Oh yes, until.  This word just makes me giddy with anticipation, because it means I'm about to fully analyze and critique something.  (Favorite hobby, seriously.)  Okay, I'm back now.

It's fine to stick yourself in your story.  If you want your main character to be a variant of you, that's fine, but watch out for Mary Sues and Gary Stus.  They tend to be rampant in fanfiction, but I have also caught them lurking in books that I've purchased.  (Yes, there are different degrees of Sue and Stu, and the pair is quite sneaky.  They're like glamor ninjas.)  The most blatant type of Mary Sue tends to occur when the author inserts herself as the powerful and extremely beautiful main character.  Gary over here shows up in the same way.  Usually, they're pretty average height (a 21st century type of average, regardless of the era they live in) and either have something inexplicable about them (abilities or appearance), and they never live an average life.  If they are not a princess/prince, then they are a beggar who is really a princess/prince and life is hard.  Abuse is common for Mary and Gary.  Sobsob, crycry.  Writers, avoid this at all costs.

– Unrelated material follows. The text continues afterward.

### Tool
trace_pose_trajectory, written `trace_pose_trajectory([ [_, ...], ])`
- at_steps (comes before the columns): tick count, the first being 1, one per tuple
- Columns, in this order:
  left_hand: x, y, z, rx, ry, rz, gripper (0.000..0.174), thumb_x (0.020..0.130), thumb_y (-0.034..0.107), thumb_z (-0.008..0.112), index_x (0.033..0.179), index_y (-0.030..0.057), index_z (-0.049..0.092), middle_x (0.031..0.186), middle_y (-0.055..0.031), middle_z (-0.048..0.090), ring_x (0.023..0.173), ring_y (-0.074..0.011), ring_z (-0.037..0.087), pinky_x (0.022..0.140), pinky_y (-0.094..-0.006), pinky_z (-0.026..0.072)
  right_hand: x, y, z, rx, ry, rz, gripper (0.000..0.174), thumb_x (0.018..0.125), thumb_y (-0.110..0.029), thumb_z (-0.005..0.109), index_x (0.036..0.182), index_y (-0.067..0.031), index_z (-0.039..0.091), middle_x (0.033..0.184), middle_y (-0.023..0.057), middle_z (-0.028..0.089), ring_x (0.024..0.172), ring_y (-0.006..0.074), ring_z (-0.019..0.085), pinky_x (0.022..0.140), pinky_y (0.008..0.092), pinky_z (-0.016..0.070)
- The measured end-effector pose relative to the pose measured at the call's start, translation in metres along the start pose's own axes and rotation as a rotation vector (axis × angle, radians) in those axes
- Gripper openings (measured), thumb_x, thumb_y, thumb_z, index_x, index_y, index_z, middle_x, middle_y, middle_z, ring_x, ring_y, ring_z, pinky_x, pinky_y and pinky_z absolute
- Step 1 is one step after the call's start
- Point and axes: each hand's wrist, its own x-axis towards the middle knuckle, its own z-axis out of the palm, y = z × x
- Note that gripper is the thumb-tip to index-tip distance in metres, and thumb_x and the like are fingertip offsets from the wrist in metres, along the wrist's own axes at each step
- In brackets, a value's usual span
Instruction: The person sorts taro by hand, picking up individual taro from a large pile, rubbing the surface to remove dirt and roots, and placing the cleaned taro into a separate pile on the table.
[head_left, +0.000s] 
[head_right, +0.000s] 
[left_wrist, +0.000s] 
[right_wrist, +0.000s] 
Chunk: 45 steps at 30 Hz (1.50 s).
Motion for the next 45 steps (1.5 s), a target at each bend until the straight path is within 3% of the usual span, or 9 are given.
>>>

When you decide to make your main character a version of you, do so in personality.  If he or she looks like you, fine.  Having a picture of a character in your head for reference is a great idea.  It helps you visualize actions that they or other characters make, see someone's face as they speak, and understand how the character would move if they walk, run, swing a sword, or drive a car.  But a mistake that some writers make is going out of their way to describe the character, pointing out Mary or Gary's eye color or hair sheen or unblemished skin constantly.  Usually, when you flip to the author's picture, you'll find that they are the spitting image of their perfect main character.  (Feather, which I reviewed earlier, has the dubious honor of being exactly like this.  I do not exaggerate when I say that Estella describes herself every few pages.  It gets old reading about someone being perfect in looks.)  I know that as far as the Twilight Saga goes, many people either love it to obsession or hate it with a passion, but the lack of self-description was actually something that impressed me.  There's a little bit of description, but it's in context as to where the character lives at the beginning of the story.  Actually, you never get a clear grasp on what Bella looks like until the fourth book, when one of the Cullen sisters remarks on the color of Bella's eyes when she was human.  Nicely done.  Yeah, she looks like the author, but does not ever come across as "I'm perfect in every external way."  Also, if you have an evil character, please refrain from making them look like the slightly petty, mean, and popular girl in your school.  Female villains tend to be slightly perfect as well, and that's just as annoying.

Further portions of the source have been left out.